A unibody platform shared with a car, raised ride height, often AWD, liftgate at the rear. Drives more like a tall hatchback than a truck. This is now the biggest-selling category in the US.

Examples: Honda CR-V, Toyota RAV4, Mazda CX-5, Hyundai Tucson, Ford Escape, Tesla Model Y.

SUV

Originally meant body-on-frame trucks with enclosed bodies (Suburban, Tahoe, Bronco, 4Runner, Wrangler, Land Cruiser). Modern usage blurs into crossover. The technical line: SUVs have body-on-frame construction (the body bolts to a separate ladder frame); crossovers have unibody construction.

Body-on-frame SUVs tow more and handle rougher terrain. Crossovers ride better, get better fuel economy, and are cheaper.

Pickup truck

Two- or four-door cab with an open cargo bed at the rear. Sizes: full-size (F-150, Silverado, Ram, Tundra), mid-size (Tacoma, Ranger, Colorado, Frontier), compact (Maverick, Santa Cruz). Cab styles: regular, extended/SuperCab, crew/SuperCrew. Bed lengths: 5’5” to 8’.

Minivan

Four doors (two of them sliding), tall roof, 7 or 8 seats, low floor for easy entry. Toyota Sienna, Honda Odyssey, Chrysler Pacifica, Kia Carnival. The Sienna and Pacifica are hybrid-only or hybrid-optional in 2026.

Roadster

Two-seat convertible, often with no real cargo space. Distinct from a coupe-convertible because it never had a fixed roof in the design. Mazda MX-5 Miata, Porsche 718 Boxster, Jaguar F-Type Roadster.

Cargo and passenger vans

Full-size vans split into two paths. Passenger vans (Chevy Express, Ford Transit Passenger, Mercedes Sprinter passenger) have windows and seats for 12 to 15. Cargo vans are the same body without windows or rear seats, used as work vehicles.

Camper vans are cargo vans converted with kitchens, beds, and sometimes bathrooms. Mercedes Sprinter, Ford Transit, and Ram ProMaster are the three common platforms.

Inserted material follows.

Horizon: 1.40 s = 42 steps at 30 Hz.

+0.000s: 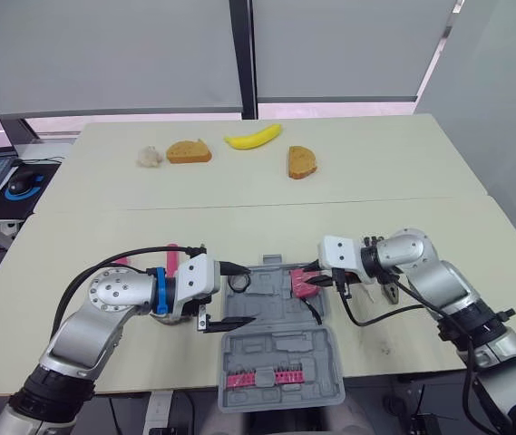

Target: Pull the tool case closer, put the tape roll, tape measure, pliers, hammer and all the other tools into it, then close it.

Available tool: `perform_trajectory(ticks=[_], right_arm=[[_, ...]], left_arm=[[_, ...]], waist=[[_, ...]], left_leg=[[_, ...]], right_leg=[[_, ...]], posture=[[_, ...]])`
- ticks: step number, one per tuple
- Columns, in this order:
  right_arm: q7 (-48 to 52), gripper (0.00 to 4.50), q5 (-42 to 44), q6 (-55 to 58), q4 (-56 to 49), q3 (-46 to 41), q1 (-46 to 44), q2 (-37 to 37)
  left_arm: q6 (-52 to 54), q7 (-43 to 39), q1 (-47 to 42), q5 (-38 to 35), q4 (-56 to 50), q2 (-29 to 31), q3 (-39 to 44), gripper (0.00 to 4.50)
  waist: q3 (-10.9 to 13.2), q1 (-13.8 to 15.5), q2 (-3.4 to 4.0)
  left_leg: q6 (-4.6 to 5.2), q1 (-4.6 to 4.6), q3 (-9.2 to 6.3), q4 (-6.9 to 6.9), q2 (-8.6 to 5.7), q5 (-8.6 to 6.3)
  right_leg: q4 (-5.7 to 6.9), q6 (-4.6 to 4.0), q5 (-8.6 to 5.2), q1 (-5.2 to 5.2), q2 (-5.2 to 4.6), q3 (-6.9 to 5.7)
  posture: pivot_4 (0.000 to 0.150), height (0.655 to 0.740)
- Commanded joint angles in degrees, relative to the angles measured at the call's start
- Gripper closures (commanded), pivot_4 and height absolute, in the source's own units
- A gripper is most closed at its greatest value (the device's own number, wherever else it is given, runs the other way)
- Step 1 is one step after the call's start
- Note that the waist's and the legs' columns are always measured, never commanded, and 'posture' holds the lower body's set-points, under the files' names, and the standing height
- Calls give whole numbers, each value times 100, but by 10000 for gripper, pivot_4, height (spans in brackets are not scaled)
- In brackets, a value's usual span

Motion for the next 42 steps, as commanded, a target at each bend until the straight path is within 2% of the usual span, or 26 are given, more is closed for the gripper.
perform_trajectory(ticks=[1,8,16,19,24,28,33,38,42], right_arm=[[-187,34988,143,-391,278,-210,80,133],[-427,34988,47,-940,1380,-208,38,424],[-316,34988,-177,-987,2518,24,-99,658],[-365,34988,-321,-806,2961,137,-160,793],[-475,34988,-339,-1001,3055,93,-230,950],[-573,34988,-231,-1235,2661,-73,-201,939],[-783,34988,-64,-1319,1485,-335,-51,833],[-1289,34988,-27,-1099,-341,-963,522,301],[-1445,34988,523,9,-1702,-2089,1456,-385]], left_arm=[[-10,-38,-91,-92,-79,1,58,0],[-19,-129,-159,-66,-69,45,24,0],[-19,-252,-168,-82,-48,115,81,0],[-18,-301,-126,-86,-60,167,134,0],[28,-252,-45,-159,-76,200,222,0],[-57,-210,21,-236,96,144,354,0],[-220,-110,102,-362,461,57,719,0],[-329,491,335,-539,1072,-58,1730,0],[-334,1089,752,-658,1607,-102,2730,0]], waist=[[0,0,0],[0,-7,0],[-6,-11,-1],[-11,-26,-4],[-18,-28,-5],[-18,-27,-5],[-13,-23,0],[-8,-9,5],[-10,31,3]], left_leg=[[0,0,0,1,0,0],[0,3,3,0,1,0],[0,17,3,0,2,0],[0,35,3,-2,3,0],[3,129,0,-25,9,-2],[3,127,0,-25,8,-2],[2,103,-1,-25,7,-2],[1,74,-2,-24,6,-2],[0,19,-5,-15,2,-2]], right_leg=[[0,0,0,0,0,0],[2,0,0,0,2,2],[4,0,0,14,3,2],[5,0,0,29,4,2],[-13,-5,-4,113,8,1],[-11,-4,-4,108,8,2],[-11,-4,-4,88,7,3],[-12,-4,-4,61,4,4],[-13,-4,-4,15,-1,1]], posture=[[1500,7400],[1500,7400],[1500,7400],[1500,7400],[1500,7400],[1500,7400],[1500,7400],[1500,7400],[1500,7400]])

Supercar, hypercar, muscle car

These describe purpose, not body shape. A supercar is a high-performance two-seater (typically $200k to $500k): Lamborghini Huracan, McLaren 720S, Ferrari 296. A hypercar is the next rung up ($1M+): Bugatti, Koenigsegg, Pagani. Muscle cars are American V8 coupes built for straight-line speed: Dodge Challenger, Ford Mustang GT, Chevrolet Camaro SS.

Microcar and kei car

Sub-compact vehicles, usually under 3.5 meters long, often with engines under 1.0L. Common in Europe and Japan, almost nonexistent in the US market. Smart Fortwo, Fiat 500, Honda N-Box, Suzuki Alto.

Limousine

A stretched version of a luxury sedan. Limousines aren’t built that way from the factory; coachbuilders cut sedans in half and weld in extra cabin sections. Stretched Cadillac DeVilles, Lincoln Town Cars, Chrysler 300s, and Hummers are the common bases.